> _EXERCISE DETAILS_: Search the records below for "gold"; copy each line that has it.

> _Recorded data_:
**********

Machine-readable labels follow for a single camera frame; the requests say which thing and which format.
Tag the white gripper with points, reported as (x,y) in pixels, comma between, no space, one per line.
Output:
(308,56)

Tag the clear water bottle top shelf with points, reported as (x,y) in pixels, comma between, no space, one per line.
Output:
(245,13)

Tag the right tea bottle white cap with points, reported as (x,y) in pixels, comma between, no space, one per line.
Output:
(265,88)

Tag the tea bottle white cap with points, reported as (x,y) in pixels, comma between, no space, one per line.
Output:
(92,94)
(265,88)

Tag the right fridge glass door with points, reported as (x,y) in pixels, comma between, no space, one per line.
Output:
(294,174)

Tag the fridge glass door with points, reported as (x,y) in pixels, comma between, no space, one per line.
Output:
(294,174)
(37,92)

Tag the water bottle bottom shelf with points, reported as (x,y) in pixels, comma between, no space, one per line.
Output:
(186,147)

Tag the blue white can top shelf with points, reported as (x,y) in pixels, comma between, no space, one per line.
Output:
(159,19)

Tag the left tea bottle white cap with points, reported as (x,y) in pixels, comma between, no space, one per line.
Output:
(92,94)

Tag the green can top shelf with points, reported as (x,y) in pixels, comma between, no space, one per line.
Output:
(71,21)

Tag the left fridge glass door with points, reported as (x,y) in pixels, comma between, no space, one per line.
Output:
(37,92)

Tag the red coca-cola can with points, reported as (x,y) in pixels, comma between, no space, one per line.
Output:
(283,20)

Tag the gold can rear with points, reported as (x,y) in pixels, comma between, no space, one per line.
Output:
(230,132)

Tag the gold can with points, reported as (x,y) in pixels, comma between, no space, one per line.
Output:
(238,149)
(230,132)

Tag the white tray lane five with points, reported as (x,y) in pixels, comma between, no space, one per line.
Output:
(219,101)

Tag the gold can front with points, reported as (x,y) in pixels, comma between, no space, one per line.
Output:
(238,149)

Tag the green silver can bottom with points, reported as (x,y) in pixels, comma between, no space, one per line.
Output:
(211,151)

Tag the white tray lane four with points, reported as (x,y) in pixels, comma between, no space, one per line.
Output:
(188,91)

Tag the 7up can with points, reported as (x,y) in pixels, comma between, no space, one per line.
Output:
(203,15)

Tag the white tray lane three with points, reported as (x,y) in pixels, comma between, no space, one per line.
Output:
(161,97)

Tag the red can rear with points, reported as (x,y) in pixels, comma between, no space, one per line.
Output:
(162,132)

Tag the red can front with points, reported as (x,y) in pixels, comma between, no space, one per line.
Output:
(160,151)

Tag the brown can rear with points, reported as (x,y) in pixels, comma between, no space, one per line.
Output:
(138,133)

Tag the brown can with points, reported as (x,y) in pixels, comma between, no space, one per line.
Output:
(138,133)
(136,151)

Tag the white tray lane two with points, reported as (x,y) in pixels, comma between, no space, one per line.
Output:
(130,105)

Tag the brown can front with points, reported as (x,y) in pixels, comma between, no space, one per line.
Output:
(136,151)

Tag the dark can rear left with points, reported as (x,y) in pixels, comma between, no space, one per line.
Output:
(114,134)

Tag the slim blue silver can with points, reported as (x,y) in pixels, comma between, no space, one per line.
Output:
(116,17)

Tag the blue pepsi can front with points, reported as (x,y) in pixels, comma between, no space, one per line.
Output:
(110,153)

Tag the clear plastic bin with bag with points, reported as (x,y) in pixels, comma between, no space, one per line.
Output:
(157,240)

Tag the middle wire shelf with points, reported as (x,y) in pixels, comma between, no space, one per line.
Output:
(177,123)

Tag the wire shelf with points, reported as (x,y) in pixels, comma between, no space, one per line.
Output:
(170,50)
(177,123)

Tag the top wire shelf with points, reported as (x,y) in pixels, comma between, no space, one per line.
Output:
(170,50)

**********

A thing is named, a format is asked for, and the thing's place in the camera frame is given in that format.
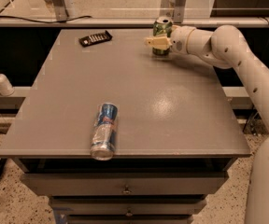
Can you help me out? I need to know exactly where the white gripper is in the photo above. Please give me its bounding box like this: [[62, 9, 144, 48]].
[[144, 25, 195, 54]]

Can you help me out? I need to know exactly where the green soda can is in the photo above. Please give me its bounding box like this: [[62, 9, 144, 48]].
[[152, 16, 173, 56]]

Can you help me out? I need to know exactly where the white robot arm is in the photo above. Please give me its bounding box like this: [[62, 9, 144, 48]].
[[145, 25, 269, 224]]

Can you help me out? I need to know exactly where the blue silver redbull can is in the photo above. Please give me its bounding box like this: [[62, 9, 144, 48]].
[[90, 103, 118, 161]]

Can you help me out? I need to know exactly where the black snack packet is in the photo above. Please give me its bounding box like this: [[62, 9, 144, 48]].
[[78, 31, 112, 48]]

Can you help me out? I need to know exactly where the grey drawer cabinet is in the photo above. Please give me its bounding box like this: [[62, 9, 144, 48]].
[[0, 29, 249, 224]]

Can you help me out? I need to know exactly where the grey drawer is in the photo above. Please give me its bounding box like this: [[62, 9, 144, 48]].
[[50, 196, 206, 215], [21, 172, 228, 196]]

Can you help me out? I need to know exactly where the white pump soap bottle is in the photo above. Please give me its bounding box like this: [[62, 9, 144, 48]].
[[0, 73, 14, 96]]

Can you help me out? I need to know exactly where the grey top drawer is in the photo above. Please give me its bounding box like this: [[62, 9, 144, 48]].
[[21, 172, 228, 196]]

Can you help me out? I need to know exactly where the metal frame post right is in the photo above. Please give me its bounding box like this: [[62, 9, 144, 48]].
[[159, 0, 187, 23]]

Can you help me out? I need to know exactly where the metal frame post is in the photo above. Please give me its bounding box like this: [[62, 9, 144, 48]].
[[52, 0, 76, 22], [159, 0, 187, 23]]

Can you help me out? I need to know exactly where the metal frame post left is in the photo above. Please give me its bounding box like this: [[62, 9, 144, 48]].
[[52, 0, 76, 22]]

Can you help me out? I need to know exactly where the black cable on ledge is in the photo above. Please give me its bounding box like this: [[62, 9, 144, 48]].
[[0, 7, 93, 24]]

**********

> _EXERCISE RESULT_:
Tag the gold can rear with points, reported as (x,y) in pixels, comma between, no space, one per line.
Tag the gold can with points, reported as (x,y) in pixels, comma between, no space, one per line.
Tag the gold can front with points, reported as (x,y) in pixels, comma between, no space, one per line.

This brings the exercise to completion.